> **WORK INSTRUCTIONS**: Leave the images out, and otherwise write out each entry exactly.

> **INPUT MATERIAL**:

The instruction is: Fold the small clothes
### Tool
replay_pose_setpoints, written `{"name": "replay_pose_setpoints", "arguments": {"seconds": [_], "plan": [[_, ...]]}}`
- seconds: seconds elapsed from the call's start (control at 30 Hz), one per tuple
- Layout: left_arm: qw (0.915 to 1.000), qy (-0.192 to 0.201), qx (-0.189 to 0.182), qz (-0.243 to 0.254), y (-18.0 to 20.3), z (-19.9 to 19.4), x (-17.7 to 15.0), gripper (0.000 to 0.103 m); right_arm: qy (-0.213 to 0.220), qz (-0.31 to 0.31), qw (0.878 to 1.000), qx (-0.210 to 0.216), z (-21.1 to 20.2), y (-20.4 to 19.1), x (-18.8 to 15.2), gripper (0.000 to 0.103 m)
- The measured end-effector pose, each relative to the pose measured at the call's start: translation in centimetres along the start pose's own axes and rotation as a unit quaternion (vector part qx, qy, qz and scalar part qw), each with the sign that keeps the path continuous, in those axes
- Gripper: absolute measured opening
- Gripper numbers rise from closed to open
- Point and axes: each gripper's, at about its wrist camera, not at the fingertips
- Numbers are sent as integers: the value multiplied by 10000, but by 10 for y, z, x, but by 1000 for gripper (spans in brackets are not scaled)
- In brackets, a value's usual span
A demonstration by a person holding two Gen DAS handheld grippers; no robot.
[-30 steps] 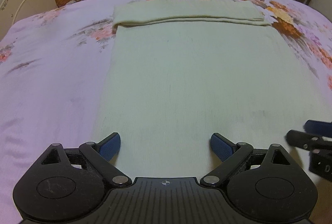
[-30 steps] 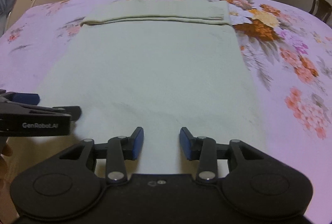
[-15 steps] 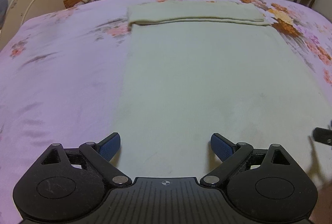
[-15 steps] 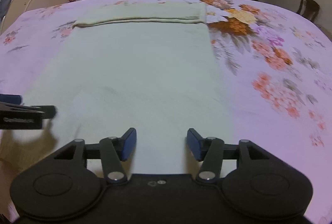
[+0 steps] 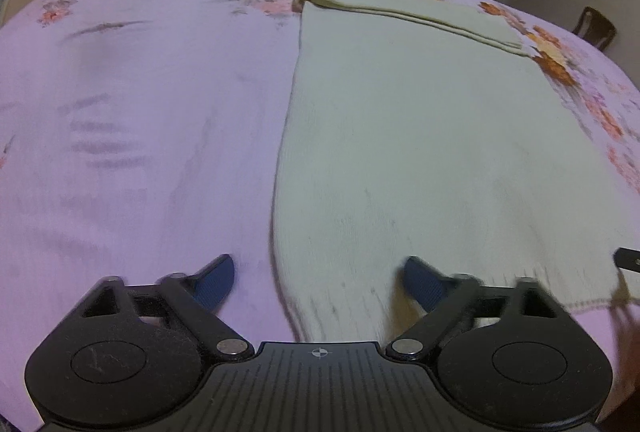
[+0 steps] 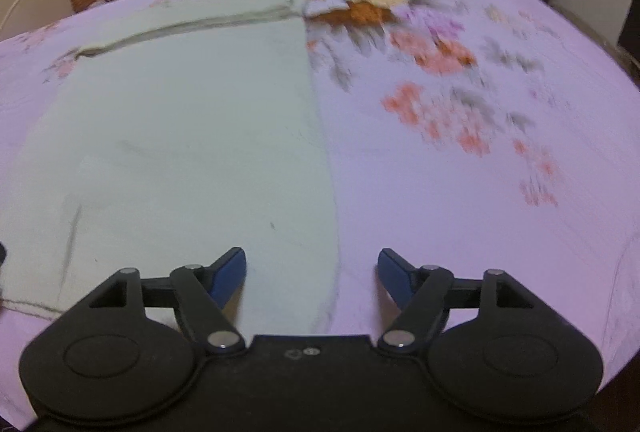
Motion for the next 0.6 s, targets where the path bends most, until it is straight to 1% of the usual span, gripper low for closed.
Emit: {"name": "replay_pose_setpoints", "arguments": {"seconds": [0.03,0.1,0.13,0.2,0.23,0.27,0.3,0.33,0.37,0.4,0.43,0.47,0.57,0.6], "plan": [[10000,37,-24,-1,-1,-2,-1,77,-9,55,10000,30,0,1,-2,72],[9999,45,-119,-114,-5,-4,-3,66,-16,75,10000,45,-1,1,-5,72],[9996,34,-173,-202,-7,-6,-3,62,-29,78,9999,62,-1,0,-6,72],[9989,-17,-331,-343,-10,-8,-3,41,-42,119,9998,155,-2,-1,-7,64],[9985,-39,-411,-363,-10,-9,-3,37,-47,136,9997,195,-3,-1,-7,58],[9981,-63,-475,-388,-10,-9,-4,32,-45,173,9995,266,-4,-2,-7,50],[9977,-74,-520,-421,-10,-9,-4,27,-37,218,9991,351,-5,-2,-7,44],[9970,-100,-591,-479,-11,-8,-5,23,-33,242,9989,392,-6,-2,-7,36],[9962,-132,-667,-536,-12,-8,-5,16,-26,252,9988,424,-6,-3,-7,28],[9954,-162,-750,-582,-13,-6,-4,13,-32,273,9984,504,-6,-4,-6,23],[9949,-182,-797,-592,-12,-6,-5,13,-42,318,9978,581,-7,-4,-6,14],[9944,-216,-852,-588,-12,-4,-4,12,-55,353,9973,640,-7,-4,-6,11],[9933,-272,-904,-668,-15,3,-1,12,-85,309,9976,614,-3,-5,-3,11],[9932,-269,-906,-677,-15,4,1,12,-111,355,9972,648,-1,-3,-1,13]]}}
Point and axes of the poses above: each gripper's, at about its wrist camera, not at the fingertips, and z roughly the way its jaws point, y to its right, x to its top, and after that the axes turned 4 degrees about x, right-handed
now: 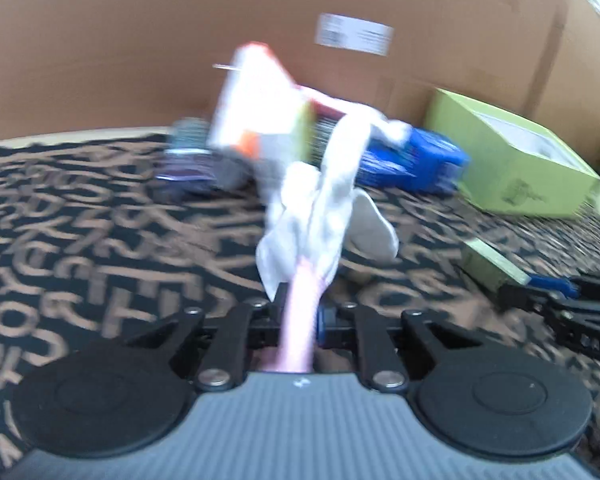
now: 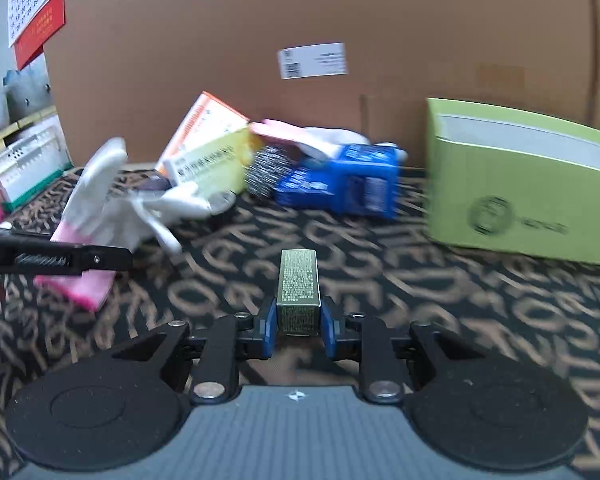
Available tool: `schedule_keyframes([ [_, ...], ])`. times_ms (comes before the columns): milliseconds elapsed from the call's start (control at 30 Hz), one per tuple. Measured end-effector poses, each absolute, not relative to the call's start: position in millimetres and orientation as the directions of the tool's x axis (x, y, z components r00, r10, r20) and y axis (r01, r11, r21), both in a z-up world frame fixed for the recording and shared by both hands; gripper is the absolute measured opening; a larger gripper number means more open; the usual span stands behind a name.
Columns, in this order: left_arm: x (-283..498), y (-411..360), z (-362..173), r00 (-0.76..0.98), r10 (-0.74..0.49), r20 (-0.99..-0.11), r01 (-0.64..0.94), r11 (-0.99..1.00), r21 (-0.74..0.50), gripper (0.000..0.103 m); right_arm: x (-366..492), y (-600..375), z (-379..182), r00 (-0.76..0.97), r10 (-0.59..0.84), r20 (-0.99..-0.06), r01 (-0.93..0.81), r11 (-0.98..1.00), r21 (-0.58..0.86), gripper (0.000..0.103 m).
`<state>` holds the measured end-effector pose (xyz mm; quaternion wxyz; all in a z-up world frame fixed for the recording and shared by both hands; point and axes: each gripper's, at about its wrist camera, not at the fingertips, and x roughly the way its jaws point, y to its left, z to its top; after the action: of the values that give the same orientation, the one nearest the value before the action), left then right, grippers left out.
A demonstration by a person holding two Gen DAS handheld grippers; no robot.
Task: Organize objects
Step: 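Carry the glove and olive-green box over the lime-green box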
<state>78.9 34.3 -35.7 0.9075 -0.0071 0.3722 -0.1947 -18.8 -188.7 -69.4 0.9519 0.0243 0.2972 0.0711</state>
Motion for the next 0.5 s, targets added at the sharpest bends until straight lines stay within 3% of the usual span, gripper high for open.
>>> schedule_keyframes([
  [67,68,22,-35,0.609,-0.409,-0.679,0.416,0.894,-0.166,0.011,-34,-197,-69,0.815,0.128,-0.565,-0.107,0.992,0.071,0.026],
  [167,57,9,-34,0.609,-0.390,-0.691,0.442,0.890,-0.114,0.017,-41,-206,-70,0.798,0.116,-0.591,-0.091,0.993,0.073,0.027],
  [200,56,9,-34,0.615,-0.380,-0.691,0.436,0.894,-0.103,0.037,-41,-208,-70,0.797,0.123,-0.591,-0.092,0.992,0.083,0.034],
  [233,56,9,-33,0.623,-0.369,-0.690,0.425,0.900,-0.098,0.065,-41,-209,-70,0.799,0.132,-0.586,-0.093,0.991,0.096,0.047],
  [267,57,10,-33,0.634,-0.355,-0.688,0.410,0.908,-0.091,0.074,-42,-209,-70,0.802,0.140,-0.581,-0.096,0.990,0.107,0.055],
  [300,58,11,-32,0.637,-0.345,-0.689,0.404,0.911,-0.083,0.078,-42,-208,-70,0.807,0.145,-0.572,-0.099,0.989,0.112,0.059],
  [400,64,7,-32,0.613,-0.366,-0.700,0.425,0.900,-0.099,0.081,-41,-203,-70,0.813,0.160,-0.560,-0.120,0.987,0.107,0.059],
  [500,73,0,-34,0.586,-0.408,-0.700,0.459,0.879,-0.128,0.095,-38,-203,-70,0.812,0.168,-0.559,-0.123,0.986,0.117,0.059],
])
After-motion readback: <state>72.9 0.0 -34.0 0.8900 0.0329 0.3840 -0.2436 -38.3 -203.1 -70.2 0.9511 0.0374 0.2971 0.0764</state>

> **EXERCISE OUTPUT**:
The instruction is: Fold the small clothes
### Tool
replay_pose_setpoints, written `{"name": "replay_pose_setpoints", "arguments": {"seconds": [_], "plan": [[_, ...]]}}`
- seconds: seconds elapsed from the call's start (control at 30 Hz), one per tuple
- Layout: left_arm: qw (0.915 to 1.000), qy (-0.192 to 0.201), qx (-0.189 to 0.182), qz (-0.243 to 0.254), y (-18.0 to 20.3), z (-19.9 to 19.4), x (-17.7 to 15.0), gripper (0.000 to 0.103 m); right_arm: qy (-0.213 to 0.220), qz (-0.31 to 0.31), qw (0.878 to 1.000), qx (-0.210 to 0.216), z (-21.1 to 20.2), y (-20.4 to 19.1), x (-18.8 to 15.2), gripper (0.000 to 0.103 m)
- The measured end-effector pose, each relative to the pose measured at the call's start: translation in centimetres along the start pose's own axes and rotation as a unit quaternion (vector part qx, qy, qz and scalar part qw), each with the sign that keeps the path continuous, in those axes
- Gripper: absolute measured opening
- Gripper numbers rise from closed to open
- Point and axes: each gripper's, at about its wrist camera, not at the fingertips
- Numbers are sent as integers: the value multiplied by 10000, but by 10 for y, z, x, but by 1000 for gripper (spans in brackets are not scaled)
- In brackets, a value's usual span
A demonstration by a person holding two Gen DAS handheld grippers; no robot.
[-30 steps] 
[-30 steps] 
[-15 steps] 
[-15 steps] 
[+0 steps] 
[+0 steps] 
Motion for the next 0.6 s, targets where the path bends most, until it is straight to 1% of the usual span, gripper low for closed.
Emit: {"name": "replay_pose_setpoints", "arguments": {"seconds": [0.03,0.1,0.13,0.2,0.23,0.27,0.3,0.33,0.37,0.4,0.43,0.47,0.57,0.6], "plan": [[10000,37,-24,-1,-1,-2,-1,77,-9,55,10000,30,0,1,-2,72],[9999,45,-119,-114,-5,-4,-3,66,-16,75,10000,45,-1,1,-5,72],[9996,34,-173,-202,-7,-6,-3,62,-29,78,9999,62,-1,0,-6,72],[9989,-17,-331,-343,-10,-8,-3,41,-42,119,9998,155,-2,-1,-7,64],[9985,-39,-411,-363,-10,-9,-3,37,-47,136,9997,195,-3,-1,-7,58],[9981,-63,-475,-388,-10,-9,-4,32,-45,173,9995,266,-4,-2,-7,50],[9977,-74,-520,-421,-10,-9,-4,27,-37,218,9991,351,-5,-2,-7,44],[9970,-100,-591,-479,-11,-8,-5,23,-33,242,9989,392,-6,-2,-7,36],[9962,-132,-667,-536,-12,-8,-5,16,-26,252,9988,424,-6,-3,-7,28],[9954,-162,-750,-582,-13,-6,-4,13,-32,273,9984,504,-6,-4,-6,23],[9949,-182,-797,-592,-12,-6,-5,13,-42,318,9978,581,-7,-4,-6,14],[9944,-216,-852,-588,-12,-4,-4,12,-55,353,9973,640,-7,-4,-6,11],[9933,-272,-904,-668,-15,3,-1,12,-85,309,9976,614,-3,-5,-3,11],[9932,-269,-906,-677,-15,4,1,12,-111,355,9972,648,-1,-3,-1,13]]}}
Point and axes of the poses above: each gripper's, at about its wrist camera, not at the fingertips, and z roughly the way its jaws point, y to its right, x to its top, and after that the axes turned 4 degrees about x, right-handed
now: 
now: 
Available tool: `schedule_keyframes([ [_, ...], ])`. times_ms (comes before the columns): milliseconds elapsed from the call's start (control at 30 Hz), one per tuple. Measured end-effector poses, each absolute, not relative to the call's start: position in millimetres and orientation as the directions of the tool's x axis (x, y, z components r00, r10, r20) and y axis (r01, r11, r21), both in a z-up world frame fixed for the recording and shared by both hands; gripper is the absolute measured opening; a larger gripper number means more open; the usual span stands behind a name.
Columns, in this order: left_arm: x (-283..498), y (-411..360), z (-362..173), r00 (-0.76..0.98), r10 (-0.74..0.49), r20 (-0.99..-0.11), r01 (-0.64..0.94), r11 (-0.99..1.00), r21 (-0.74..0.50), gripper (0.000..0.103 m); right_arm: x (-366..492), y (-600..375), z (-379..182), r00 (-0.76..0.97), r10 (-0.59..0.84), r20 (-0.99..-0.06), r01 (-0.93..0.81), r11 (-0.98..1.00), r21 (-0.58..0.86), gripper (0.000..0.103 m).
`<state>` holds the measured end-effector pose (xyz mm; quaternion wxyz; all in a z-up world frame fixed for the recording and shared by both hands; point and axes: each gripper's, at about its wrist camera, not at the fingertips, and x roughly the way its jaws point, y to its left, z to its top; after the action: of the values that give the same orientation, the one nearest the value before the action), left then right, grippers left out.
A demonstration by a person holding two Gen DAS handheld grippers; no robot.
Task: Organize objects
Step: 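Carry the glove and olive-green box over the lime-green box
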<state>78.9 34.3 -35.7 0.9075 -0.0071 0.3722 -0.1947 -18.8 -188.7 -69.4 0.9519 0.0243 0.2972 0.0711</state>
Motion for the next 0.5 s, targets added at the sharpest bends until straight lines stay within 3% of the usual span, gripper high for open.
>>> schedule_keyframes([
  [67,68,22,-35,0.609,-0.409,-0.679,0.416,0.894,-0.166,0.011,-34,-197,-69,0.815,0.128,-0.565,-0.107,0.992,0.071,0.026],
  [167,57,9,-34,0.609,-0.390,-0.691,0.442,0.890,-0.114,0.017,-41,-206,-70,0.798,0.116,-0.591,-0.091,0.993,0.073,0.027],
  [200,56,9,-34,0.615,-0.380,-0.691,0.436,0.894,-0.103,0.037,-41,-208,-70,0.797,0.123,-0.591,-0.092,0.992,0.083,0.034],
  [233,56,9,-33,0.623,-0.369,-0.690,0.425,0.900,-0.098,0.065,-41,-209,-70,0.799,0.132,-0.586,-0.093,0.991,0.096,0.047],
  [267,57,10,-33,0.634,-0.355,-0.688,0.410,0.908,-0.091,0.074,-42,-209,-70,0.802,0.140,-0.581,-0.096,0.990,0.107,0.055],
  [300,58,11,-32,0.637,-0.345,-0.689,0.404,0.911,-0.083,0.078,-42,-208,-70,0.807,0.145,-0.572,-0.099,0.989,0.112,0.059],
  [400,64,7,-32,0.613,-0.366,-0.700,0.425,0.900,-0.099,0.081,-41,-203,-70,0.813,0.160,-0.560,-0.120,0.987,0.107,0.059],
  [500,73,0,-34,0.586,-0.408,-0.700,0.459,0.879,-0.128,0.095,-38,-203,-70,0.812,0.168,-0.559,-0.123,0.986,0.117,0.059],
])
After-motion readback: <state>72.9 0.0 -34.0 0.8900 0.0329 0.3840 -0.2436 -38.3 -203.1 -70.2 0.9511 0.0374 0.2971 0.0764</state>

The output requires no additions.